| ACTIVITY |
Go through the entries below and work out how many lines include "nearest". Answer with the number only.

-- RECORDS follows --

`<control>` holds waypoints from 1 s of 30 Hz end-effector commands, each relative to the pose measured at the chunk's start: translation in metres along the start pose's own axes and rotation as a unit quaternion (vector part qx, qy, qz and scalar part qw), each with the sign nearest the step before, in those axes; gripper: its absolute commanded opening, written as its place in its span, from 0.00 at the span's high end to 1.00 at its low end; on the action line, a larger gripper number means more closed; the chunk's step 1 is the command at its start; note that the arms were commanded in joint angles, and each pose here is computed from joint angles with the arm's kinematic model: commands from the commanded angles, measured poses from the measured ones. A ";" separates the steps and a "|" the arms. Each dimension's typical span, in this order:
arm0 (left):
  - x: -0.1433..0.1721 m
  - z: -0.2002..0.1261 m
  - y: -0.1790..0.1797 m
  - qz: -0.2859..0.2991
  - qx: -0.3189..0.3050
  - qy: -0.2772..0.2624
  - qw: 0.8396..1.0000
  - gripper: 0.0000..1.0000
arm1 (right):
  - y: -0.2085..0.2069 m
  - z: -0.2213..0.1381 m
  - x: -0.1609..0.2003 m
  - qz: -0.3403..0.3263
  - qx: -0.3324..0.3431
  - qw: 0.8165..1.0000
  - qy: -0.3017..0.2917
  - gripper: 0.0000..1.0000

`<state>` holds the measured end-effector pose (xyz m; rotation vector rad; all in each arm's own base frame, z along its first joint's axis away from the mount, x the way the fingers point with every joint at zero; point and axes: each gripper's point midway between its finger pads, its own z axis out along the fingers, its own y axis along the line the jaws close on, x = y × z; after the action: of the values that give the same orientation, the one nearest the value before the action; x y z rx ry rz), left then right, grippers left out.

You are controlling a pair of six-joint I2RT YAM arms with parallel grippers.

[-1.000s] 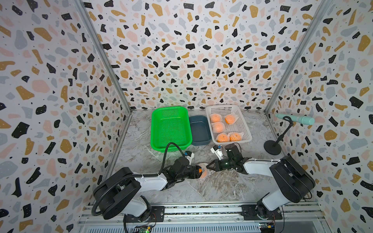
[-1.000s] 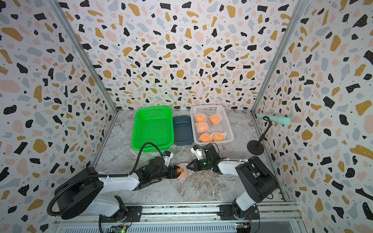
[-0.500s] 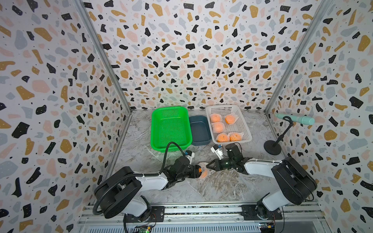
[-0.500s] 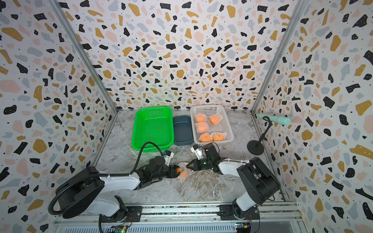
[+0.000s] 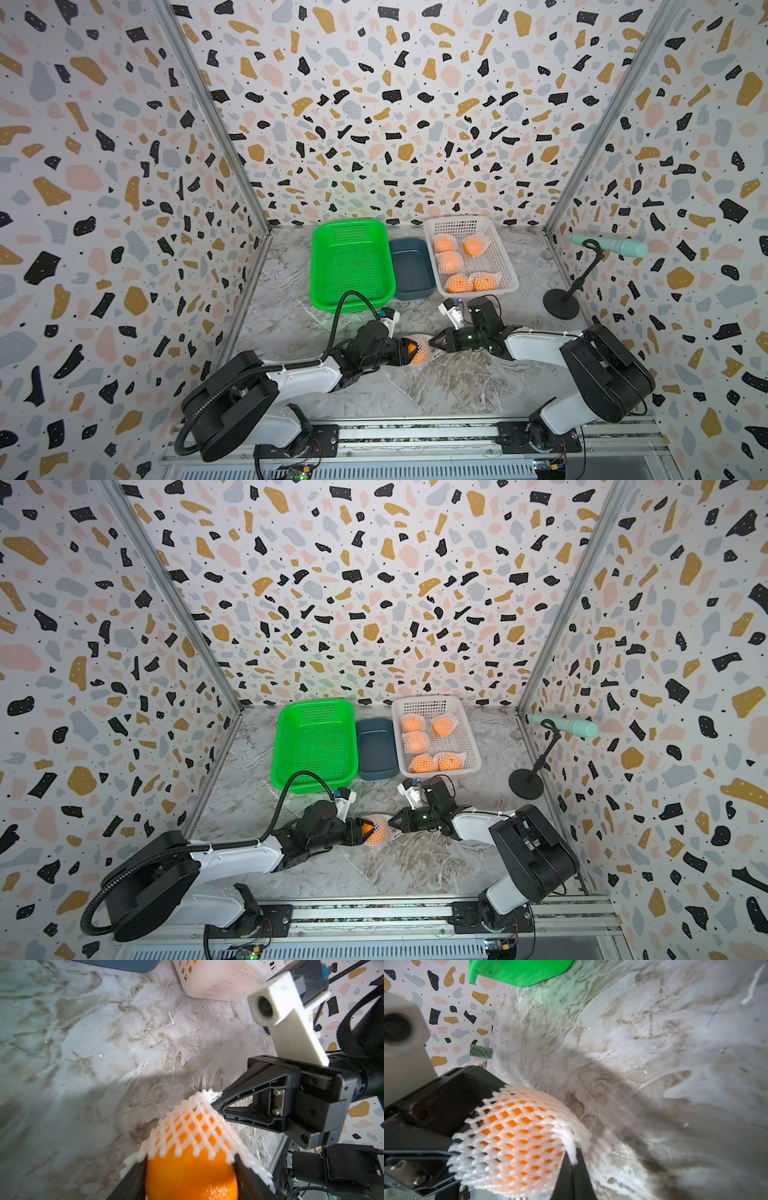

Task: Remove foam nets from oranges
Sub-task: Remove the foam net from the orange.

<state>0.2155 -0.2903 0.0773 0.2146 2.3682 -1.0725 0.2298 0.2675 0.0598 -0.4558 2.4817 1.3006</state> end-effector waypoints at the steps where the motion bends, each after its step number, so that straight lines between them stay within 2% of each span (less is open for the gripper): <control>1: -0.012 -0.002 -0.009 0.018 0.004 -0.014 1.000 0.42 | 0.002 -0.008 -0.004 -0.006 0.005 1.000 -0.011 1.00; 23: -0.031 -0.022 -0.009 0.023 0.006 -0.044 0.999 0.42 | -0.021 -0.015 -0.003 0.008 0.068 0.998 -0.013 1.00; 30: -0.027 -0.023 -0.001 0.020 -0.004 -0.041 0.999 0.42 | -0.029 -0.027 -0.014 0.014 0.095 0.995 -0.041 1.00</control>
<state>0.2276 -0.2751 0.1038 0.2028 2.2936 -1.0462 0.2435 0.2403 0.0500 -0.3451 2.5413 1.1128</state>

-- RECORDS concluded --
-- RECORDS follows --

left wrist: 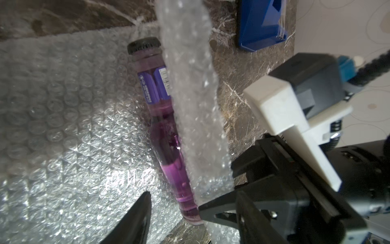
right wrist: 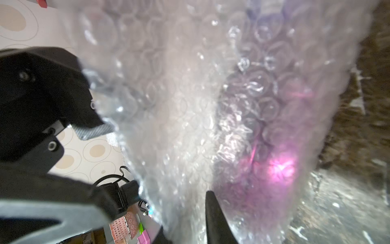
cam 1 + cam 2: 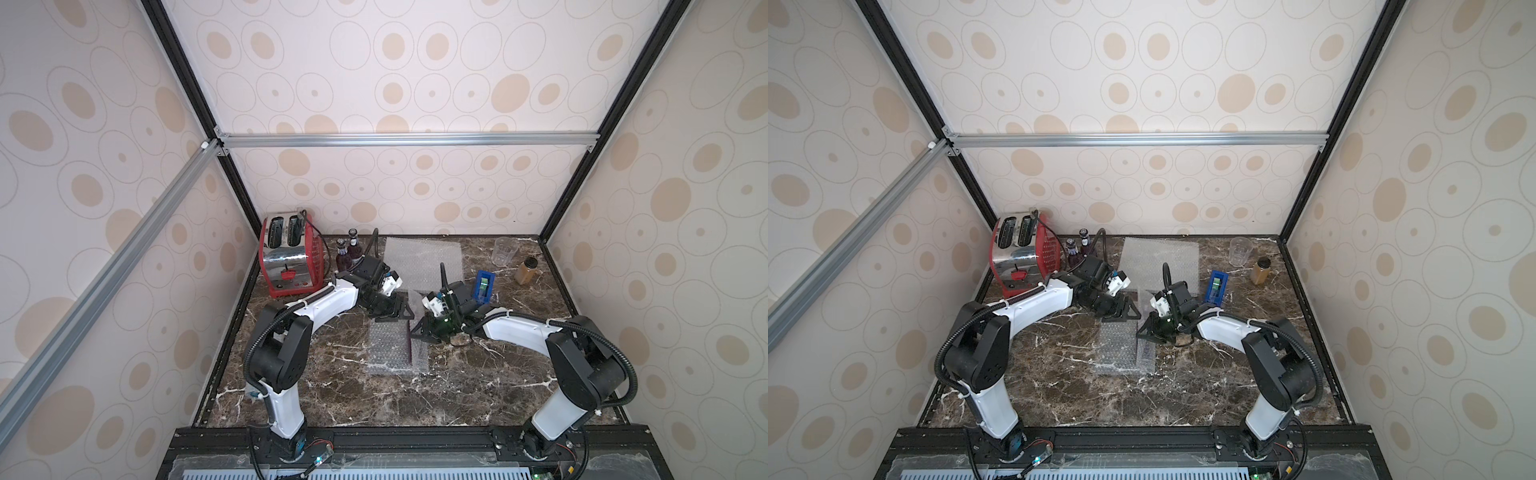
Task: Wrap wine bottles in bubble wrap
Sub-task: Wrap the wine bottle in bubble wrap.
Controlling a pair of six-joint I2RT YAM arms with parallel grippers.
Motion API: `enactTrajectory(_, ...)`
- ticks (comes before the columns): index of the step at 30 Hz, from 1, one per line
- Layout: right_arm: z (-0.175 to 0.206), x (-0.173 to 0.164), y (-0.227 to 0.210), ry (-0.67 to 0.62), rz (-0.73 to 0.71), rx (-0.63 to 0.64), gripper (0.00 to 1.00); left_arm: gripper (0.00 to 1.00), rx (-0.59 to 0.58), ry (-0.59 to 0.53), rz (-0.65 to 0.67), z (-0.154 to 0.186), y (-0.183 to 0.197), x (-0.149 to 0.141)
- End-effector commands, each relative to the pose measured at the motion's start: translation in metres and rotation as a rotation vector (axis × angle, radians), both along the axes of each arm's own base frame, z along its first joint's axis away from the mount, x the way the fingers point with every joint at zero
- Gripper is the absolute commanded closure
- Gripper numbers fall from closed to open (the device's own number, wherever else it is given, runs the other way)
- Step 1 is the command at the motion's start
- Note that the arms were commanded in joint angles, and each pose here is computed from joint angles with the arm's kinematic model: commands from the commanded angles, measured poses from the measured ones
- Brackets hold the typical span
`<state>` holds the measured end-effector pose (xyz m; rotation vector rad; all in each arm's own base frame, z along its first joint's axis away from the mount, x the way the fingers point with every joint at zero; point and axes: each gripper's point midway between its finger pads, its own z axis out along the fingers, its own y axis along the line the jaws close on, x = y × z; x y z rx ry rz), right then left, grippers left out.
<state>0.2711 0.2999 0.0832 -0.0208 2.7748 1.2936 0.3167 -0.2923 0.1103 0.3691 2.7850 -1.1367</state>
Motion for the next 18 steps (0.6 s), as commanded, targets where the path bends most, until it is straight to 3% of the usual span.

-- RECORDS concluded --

| RESULT OF THE EXERCISE |
2